▸ TASK
Restate the whole listing word for word, missing no line.

Top of SUPPLIED MATERIAL

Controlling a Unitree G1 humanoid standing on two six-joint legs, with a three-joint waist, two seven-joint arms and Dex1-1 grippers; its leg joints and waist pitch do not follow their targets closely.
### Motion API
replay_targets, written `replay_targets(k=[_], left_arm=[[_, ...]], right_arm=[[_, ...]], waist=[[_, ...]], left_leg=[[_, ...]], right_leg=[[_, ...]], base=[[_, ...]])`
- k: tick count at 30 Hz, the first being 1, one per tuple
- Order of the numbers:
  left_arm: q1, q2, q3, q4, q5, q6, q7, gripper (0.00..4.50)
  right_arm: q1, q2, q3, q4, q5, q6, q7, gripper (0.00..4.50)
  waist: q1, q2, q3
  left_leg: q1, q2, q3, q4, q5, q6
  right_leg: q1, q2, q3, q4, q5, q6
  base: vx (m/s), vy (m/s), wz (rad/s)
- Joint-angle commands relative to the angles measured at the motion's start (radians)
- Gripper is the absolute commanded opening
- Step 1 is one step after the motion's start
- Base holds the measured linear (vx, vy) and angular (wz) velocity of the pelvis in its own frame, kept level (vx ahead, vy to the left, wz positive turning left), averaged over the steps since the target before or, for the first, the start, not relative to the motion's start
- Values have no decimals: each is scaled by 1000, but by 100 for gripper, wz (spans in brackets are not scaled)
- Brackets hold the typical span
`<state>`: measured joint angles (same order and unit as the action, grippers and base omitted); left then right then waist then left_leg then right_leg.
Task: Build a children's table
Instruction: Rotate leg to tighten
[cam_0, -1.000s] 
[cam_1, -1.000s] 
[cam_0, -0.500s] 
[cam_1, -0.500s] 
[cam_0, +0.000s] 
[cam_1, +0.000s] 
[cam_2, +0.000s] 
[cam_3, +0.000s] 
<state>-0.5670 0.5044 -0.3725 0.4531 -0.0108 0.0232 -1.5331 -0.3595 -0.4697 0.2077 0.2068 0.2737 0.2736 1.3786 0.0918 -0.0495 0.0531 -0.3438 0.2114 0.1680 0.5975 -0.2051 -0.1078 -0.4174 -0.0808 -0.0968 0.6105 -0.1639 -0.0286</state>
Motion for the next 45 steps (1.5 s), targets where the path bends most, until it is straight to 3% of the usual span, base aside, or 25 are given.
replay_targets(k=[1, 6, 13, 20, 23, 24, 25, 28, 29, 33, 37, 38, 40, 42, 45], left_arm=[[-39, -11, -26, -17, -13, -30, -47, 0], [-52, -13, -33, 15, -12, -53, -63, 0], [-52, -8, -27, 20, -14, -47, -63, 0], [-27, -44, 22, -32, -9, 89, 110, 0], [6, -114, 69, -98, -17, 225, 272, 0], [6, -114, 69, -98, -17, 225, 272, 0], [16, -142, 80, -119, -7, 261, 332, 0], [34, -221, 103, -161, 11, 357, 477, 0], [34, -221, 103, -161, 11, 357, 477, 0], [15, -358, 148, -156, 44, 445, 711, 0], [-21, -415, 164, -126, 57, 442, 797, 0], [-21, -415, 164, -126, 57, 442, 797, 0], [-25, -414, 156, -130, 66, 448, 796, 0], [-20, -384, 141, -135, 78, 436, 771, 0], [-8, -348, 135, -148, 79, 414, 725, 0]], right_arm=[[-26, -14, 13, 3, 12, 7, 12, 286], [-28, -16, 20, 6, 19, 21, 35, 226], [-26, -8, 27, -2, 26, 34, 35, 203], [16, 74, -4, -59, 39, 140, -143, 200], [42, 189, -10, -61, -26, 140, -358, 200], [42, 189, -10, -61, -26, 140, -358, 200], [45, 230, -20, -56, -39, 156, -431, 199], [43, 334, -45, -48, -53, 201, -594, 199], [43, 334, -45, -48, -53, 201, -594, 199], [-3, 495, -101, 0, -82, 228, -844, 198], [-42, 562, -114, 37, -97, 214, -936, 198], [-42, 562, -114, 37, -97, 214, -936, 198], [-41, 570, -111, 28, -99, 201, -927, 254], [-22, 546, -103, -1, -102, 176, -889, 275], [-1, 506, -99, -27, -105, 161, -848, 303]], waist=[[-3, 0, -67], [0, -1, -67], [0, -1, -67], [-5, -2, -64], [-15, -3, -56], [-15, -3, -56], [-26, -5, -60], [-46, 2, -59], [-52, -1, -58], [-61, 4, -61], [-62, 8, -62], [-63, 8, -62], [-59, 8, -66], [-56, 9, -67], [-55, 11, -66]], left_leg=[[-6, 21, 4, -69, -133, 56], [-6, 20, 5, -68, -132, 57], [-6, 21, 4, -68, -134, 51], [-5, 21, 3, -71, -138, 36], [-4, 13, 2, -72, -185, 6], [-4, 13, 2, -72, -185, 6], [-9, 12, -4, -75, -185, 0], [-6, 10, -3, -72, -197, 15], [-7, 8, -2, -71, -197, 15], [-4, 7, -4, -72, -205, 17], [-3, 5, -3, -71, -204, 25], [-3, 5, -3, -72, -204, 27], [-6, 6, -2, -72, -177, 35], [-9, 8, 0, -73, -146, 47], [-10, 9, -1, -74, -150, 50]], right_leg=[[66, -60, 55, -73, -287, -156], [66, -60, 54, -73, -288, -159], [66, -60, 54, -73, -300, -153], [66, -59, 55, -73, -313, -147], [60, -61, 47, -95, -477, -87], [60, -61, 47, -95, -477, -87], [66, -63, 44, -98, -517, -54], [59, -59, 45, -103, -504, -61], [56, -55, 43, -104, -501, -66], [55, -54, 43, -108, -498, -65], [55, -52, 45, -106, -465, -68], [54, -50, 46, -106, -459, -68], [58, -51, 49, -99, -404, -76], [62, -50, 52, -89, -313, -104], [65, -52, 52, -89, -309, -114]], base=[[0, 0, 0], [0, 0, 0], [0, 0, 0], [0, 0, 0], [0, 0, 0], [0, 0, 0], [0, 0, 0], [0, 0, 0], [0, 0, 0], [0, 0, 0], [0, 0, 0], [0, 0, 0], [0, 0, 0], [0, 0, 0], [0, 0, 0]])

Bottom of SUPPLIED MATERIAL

▸ TASK SOLUTION
Controlling a Unitree G1 humanoid standing on two six-joint legs, with a three-joint waist, two seven-joint arms and Dex1-1 grippers; its leg joints and waist pitch do not follow their targets closely.
### Motion API
replay_targets, written `replay_targets(k=[_], left_arm=[[_, ...]], right_arm=[[_, ...]], waist=[[_, ...]], left_leg=[[_, ...]], right_leg=[[_, ...]], base=[[_, ...]])`
- k: tick count at 30 Hz, the first being 1, one per tuple
- Order of the numbers:
  left_arm: q1, q2, q3, q4, q5, q6, q7, gripper (0.00..4.50)
  right_arm: q1, q2, q3, q4, q5, q6, q7, gripper (0.00..4.50)
  waist: q1, q2, q3
  left_leg: q1, q2, q3, q4, q5, q6
  right_leg: q1, q2, q3, q4, q5, q6
  base: vx (m/s), vy (m/s), wz (rad/s)
- Joint-angle commands relative to the angles measured at the motion's start (radians)
- Gripper is the absolute commanded opening
- Step 1 is one step after the motion's start
- Base holds the measured linear (vx, vy) and angular (wz) velocity of the pelvis in its own frame, kept level (vx ahead, vy to the left, wz positive turning left), averaged over the steps since the target before or, for the first, the start, not relative to the motion's start
- Values have no decimals: each is scaled by 1000, but by 100 for gripper, wz (spans in brackets are not scaled)
- Brackets hold the typical span
`<state>`: measured joint angles (same order and unit as the action, grippers and base omitted); left then right then waist then left_leg then right_leg.
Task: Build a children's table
Instruction: Rotate leg to tighten
[cam_0, -1.000s] 
[cam_1, -1.000s] 
[cam_0, -0.500s] 
[cam_1, -0.500s] 
[cam_0, +0.000s] 
[cam_1, +0.000s] 
[cam_2, +0.000s] 
[cam_3, +0.000s] 
<state>-0.5670 0.5044 -0.3725 0.4531 -0.0108 0.0232 -1.5331 -0.3595 -0.4697 0.2077 0.2068 0.2737 0.2736 1.3786 0.0918 -0.0495 0.0531 -0.3438 0.2114 0.1680 0.5975 -0.2051 -0.1078 -0.4174 -0.0808 -0.0968 0.6105 -0.1639 -0.0286</state>
Motion for the next 45 steps (1.5 s), targets where the path bends most, until it is straight to 3% of the usual span, base aside, or 25 are given.
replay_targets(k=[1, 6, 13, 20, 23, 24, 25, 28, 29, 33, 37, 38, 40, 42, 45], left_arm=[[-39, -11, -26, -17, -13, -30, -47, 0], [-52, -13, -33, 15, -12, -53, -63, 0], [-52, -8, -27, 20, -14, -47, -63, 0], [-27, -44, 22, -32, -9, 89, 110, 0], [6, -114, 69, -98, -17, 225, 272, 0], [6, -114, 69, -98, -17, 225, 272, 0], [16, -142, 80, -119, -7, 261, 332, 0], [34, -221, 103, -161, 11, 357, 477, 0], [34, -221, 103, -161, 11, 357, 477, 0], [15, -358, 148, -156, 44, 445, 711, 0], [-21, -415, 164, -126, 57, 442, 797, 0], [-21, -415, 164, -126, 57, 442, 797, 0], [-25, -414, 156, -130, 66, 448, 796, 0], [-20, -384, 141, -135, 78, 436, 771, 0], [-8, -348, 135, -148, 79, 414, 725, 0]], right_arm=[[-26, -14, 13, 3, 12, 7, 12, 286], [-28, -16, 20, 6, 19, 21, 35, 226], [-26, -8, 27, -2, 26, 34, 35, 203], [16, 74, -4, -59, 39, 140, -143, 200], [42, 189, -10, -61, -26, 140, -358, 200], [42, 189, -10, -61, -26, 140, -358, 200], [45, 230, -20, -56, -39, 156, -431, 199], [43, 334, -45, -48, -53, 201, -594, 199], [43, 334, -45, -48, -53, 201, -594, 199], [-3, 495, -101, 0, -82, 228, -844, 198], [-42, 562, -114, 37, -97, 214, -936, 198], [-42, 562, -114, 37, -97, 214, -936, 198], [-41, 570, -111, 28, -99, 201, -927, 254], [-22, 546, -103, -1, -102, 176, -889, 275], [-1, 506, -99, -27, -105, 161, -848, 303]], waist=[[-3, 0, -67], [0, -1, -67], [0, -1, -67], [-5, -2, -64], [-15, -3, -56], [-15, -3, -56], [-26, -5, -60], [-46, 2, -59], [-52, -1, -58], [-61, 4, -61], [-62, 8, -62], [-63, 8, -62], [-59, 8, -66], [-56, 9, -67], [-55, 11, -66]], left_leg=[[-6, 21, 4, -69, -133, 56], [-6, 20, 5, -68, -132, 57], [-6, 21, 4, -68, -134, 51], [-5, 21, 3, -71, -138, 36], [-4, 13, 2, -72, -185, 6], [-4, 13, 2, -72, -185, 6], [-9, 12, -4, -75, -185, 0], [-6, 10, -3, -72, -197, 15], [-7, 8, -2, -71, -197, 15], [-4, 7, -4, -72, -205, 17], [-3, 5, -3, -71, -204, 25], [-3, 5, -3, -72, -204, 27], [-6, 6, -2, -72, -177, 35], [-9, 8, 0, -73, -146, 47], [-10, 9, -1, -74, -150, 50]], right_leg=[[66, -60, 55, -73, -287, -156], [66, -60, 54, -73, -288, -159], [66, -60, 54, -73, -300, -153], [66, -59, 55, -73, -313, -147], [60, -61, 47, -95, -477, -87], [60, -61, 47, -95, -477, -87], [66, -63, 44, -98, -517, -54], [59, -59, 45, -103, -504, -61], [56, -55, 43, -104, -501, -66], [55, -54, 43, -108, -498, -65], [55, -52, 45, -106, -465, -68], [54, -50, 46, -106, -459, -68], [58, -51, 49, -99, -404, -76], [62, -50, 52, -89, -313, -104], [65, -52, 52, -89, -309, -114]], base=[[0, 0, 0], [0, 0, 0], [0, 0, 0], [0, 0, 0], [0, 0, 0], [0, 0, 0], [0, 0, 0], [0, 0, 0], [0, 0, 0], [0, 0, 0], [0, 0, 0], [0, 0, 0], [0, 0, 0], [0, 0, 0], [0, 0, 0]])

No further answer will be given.